Biomolecular simulation is a core application on supercomputers, but it is exceptionally difficult to achieve the strong scaling necessary to reach biologically relevant timescales. Here, we present a new paradigm for parallel adaptive molecular dynamics and a publicly available implementation: Copernicus. This framework combines performance-leading molecular dynamics parallelized on three levels (SIMD, threads, and message-passing) with kinetic clustering, statistical model building and real-time result monitoring. Copernicus enables execution as single parallel jobs with automatic resource allocation. Even for a small protein such as villin (9,864 atoms), Copernicus exhibits near-linear strong scaling from 1 to 5,376 AMD cores. Starting from extended chains we observe structures 0.6 Å from the native state within 30h, and achieve sufficient sampling to predict the native state without a priori knowledge after 80–90h. To match Copernicus’ efficiency, a classical simulation would have to exceed 50 microseconds per day, currently infeasible even with custom hardware designed for simulations.
CONCLUSIONS
The parallel adaptive approach to molecular dynamics presented here is a powerful combination of the strongest aspects of parallel simulation, distributed computing, and Markov State Models. We have shown that the Copernicus framework effectively increases the scale at which biomolecular molecular dynamics simulations can be performed from a few hundred cores to many thousands and beyond, likely reaching millions of cores for large molecules. In contrast to custom hardware that parallelizes a single simulation, Copernicus achieves this by using domain-specific knowledge to focus on the desired results of biomolecular simulations: quantitatively robust estimation of molecular reaction parameters. Our approach uses statistical mechanics knowledge to drive a message-passing parallelization scheme, and adapts this scheme to match the available computational resources by maximizing CPU and bandwidth use simultaneously.
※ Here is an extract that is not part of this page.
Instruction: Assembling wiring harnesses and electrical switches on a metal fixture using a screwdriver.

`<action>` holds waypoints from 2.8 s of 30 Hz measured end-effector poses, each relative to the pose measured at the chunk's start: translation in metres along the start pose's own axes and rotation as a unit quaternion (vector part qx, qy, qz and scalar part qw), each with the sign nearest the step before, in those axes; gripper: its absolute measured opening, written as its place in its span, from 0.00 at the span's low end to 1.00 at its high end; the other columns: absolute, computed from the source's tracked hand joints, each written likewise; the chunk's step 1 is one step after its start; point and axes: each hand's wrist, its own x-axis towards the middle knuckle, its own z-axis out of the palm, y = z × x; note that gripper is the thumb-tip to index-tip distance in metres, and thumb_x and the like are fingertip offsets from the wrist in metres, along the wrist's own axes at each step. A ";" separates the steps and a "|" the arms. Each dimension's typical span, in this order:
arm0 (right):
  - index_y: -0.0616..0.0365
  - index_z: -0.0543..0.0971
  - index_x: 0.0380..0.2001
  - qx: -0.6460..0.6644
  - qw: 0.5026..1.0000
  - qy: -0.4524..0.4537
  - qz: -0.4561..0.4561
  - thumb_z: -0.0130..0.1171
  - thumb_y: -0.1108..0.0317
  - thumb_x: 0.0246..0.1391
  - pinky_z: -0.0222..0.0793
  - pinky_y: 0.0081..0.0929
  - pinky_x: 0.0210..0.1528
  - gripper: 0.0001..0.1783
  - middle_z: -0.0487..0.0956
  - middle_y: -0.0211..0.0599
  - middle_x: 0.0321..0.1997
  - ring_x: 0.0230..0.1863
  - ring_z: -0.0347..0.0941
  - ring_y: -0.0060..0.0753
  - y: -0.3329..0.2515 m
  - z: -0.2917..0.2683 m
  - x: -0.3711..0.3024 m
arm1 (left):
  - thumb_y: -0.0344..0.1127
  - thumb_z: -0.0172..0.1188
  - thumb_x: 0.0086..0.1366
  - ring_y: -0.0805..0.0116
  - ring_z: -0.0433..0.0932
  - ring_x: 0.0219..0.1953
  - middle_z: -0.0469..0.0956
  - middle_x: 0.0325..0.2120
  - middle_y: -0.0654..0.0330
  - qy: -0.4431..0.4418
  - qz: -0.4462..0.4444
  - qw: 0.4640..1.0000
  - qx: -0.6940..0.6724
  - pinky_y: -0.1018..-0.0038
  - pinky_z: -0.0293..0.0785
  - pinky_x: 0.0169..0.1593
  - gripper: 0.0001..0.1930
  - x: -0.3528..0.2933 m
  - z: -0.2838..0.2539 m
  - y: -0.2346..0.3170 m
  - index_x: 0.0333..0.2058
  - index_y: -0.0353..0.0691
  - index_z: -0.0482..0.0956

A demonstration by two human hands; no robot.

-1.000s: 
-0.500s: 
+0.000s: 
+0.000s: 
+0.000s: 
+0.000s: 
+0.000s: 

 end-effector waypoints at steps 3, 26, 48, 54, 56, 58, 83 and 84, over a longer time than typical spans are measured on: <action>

Copernicus provides an open { but authenticated { peer-to-peer architecture for ensemble simulations in high performance computing. Currently, Copernicus comes with plugins to run Markov-State-Model-driven sampling and Bennett Acceptance Ratio free energy perturbation calculations. In addition to the architectural improvements outlined above, further development will focus on making available controllers optimized for different sampling algorithms and questions in statistical mechanics modeling of biomolecules.
IMPLEMENTATION
Download at http://copernicus-computing.org/
Public git access
You can track development versions of Copernicus with the following git repository:
git clone git://git.copernicus-computing.org/cpc copernicus
Authors plan to keep the latest stable version in the master branch.
Sander Pronk, Per Larsson, Iman Pouya, Gregory R. Bowman, Imran S. Haque, Kyle Beauchamp, Berk Hess, Vijay S. Pande, Peter M. Kasson, and Erik Lindahl. 2011. Copernicus: a new paradigm for parallel adaptive molecular dynamics. In Proceedings of 2011 International Conference for High Performance Computing (SC11), Networking, Storage and Analysis (SC ’11). ACM, New York, NY, USA, , Article 60 , 10 pages. [DOI: 10.1145/2063384.2063465]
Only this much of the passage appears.